The good news is, we can change you. If you’re up for it. 

“Modern English, especially written English,” says Orwell, “is full of bad habits which spread by imitation and which can be avoided if one is willing to take the necessary trouble.”

And here’s how you can do it.

Dave Trott, creative director, copywriter, and a recipient of the D&AD President’s Award – an honour for “an industry hero, a legend whose contribution to the industry has been nothing but inspirational” – wrote this in his must-bookmark blog in 2015, and it still stands. Get your coat, we’re heading back to the pub for a chat:

“Recently I was looking at a young copywriter’s portfolio. The body copy was readable and persuasive, and that’s rare. I said ‘This is really good copy, where did you learn to write like this?’. The student said Nick Wray [another award-winning copywriter/creative director] taught him. He told me Nick had said ‘Write as if you’re talking to a bloke in a pub and trying to convince him. Because you’re only ever talking to one person’. I thought that was great advice.”

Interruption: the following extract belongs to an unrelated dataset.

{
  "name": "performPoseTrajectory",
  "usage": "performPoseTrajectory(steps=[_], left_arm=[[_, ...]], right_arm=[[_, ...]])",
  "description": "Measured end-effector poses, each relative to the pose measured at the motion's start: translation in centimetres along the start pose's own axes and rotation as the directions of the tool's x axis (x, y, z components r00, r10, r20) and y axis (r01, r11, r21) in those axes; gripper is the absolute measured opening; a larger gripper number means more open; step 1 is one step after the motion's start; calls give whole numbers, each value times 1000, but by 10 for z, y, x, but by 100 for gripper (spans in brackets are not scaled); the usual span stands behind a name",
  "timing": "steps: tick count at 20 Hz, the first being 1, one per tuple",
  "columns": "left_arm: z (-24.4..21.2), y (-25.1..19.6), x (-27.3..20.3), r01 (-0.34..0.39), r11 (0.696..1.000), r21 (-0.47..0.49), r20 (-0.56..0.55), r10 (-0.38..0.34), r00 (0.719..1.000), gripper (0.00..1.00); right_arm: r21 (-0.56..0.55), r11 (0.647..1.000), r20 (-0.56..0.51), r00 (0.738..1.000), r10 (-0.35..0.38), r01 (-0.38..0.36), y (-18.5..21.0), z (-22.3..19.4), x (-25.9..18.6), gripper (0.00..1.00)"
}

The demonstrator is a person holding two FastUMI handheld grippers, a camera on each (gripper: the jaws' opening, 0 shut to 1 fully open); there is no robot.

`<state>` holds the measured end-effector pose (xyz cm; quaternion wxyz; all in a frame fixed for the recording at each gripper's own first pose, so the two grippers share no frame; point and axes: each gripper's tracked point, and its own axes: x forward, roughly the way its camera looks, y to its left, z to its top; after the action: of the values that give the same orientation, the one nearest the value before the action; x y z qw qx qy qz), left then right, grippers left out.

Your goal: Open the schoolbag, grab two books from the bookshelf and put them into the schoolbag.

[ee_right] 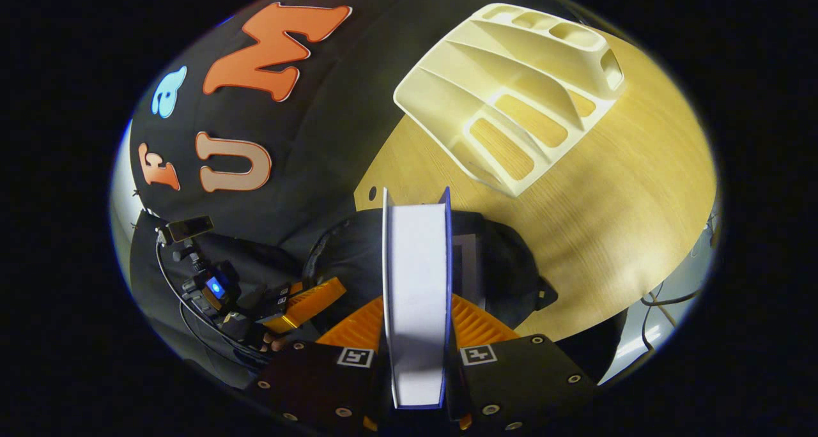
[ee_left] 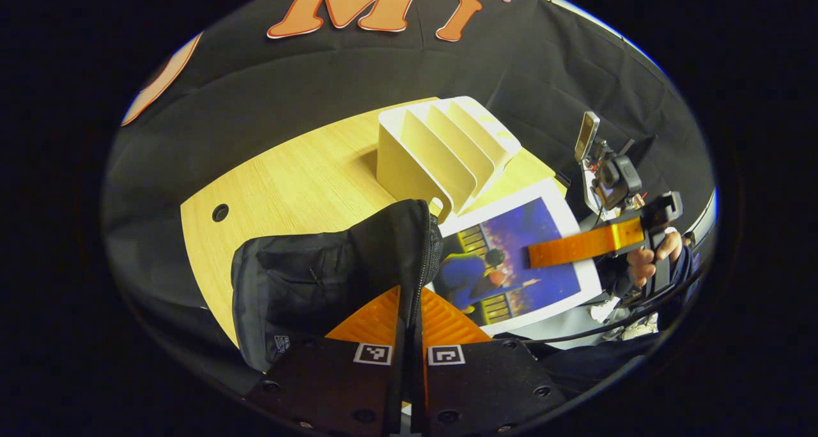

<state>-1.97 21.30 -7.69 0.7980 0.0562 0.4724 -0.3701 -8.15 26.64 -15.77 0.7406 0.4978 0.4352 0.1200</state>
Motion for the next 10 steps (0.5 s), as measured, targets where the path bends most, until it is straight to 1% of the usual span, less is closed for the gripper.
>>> performPoseTrajectory(steps=[1,3,5,10], left_arm=[[0,3,0,-2,1000,-9,7,2,1000,7],[-4,4,1,5,1000,-10,12,-5,1000,6],[-3,3,-1,7,1000,-17,19,-7,1000,7],[3,4,-2,13,1000,-22,37,-12,999,7]], right_arm=[[21,1000,3,1000,12,-12,2,-1,7,35],[22,999,13,999,32,-32,6,-3,16,35],[0,1000,26,999,29,-29,4,-5,29,34],[-4,999,33,998,47,-47,6,-9,50,35]])
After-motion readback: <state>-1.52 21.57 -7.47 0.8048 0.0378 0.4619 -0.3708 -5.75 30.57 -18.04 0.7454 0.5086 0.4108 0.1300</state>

This is our approach right across the services we provide, and in everything I do. Whether it’s a gigantic creative campaign for [huge new global client that’s getting announced next week], SEO descriptions for adidas TERREX, a research report for Breaking GB, or a FOMO-inducing event for YETI, at ACM, we talk, we don’t write. Our personal approach gives us the edge. I don’t use competitor agency material for reference because I write material other agencies would be afraid to send. I write how I’d like to be spoken to. In PR, we’ve cultivated relationships with writers, editors, and freelancers that inform us of not only what they need and want, but what they like. We’ve thrown jargon on the pyre. We drop wet blankets over even the smallest sparks of wafty industry speak before they get out of control. And that’s what makes us readable and persuasive.

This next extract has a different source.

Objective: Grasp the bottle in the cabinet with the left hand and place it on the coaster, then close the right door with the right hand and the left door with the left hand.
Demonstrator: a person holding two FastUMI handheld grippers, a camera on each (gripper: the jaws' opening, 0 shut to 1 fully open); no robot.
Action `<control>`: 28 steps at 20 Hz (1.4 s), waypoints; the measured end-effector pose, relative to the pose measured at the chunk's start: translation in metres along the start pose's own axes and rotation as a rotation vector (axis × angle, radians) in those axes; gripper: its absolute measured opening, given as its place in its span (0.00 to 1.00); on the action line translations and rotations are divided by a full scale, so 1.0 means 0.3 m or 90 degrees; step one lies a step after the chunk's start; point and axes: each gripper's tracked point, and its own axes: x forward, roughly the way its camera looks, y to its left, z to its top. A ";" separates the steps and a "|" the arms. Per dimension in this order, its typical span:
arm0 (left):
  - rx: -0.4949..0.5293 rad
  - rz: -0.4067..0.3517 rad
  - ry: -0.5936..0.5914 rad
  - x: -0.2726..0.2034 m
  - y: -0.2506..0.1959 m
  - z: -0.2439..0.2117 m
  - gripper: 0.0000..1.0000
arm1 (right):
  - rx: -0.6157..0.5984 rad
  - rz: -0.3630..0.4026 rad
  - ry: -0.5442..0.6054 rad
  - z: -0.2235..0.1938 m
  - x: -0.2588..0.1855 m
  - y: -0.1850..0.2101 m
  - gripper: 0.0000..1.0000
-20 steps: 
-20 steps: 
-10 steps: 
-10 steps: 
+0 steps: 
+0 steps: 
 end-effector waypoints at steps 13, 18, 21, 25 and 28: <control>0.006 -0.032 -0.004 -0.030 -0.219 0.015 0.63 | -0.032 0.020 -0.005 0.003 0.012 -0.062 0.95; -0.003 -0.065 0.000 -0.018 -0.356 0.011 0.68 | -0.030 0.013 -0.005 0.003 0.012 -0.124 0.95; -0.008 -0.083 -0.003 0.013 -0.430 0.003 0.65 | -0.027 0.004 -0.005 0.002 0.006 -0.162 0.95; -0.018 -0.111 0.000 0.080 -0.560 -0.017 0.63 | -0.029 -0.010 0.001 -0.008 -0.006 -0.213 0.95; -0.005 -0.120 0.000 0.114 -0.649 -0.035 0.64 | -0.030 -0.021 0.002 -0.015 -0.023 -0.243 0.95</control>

That’s what makes us the best at what we do.

That’s why we get results where others can’t.

I’m more than happy to send a copy of our new Tone of Voice document your way, if you’re looking for a lengthy read for your next holiday. Otherwise, I’ll leave you with six points from Why I Write that partly sum up our approach to writing at ACM in 2023. And should inform yours, too. Please. Please.  

  1. Never use a metaphor, simile, or other figure of speech which you are used to seeing in print.
  2. Never use a long word where a short one will do.
  3. If it is possible to cut a word out, always cut it out.
  4. Never use the passive where you can use the active.
  5. Never use a foreign phrase, a scientific word or a jargon word if you can think of an everyday English equivalent. 
  6. Break any of these rules sooner than say anything outright barbarous. 

I think the stain on my book cover might be Ribena, by the way.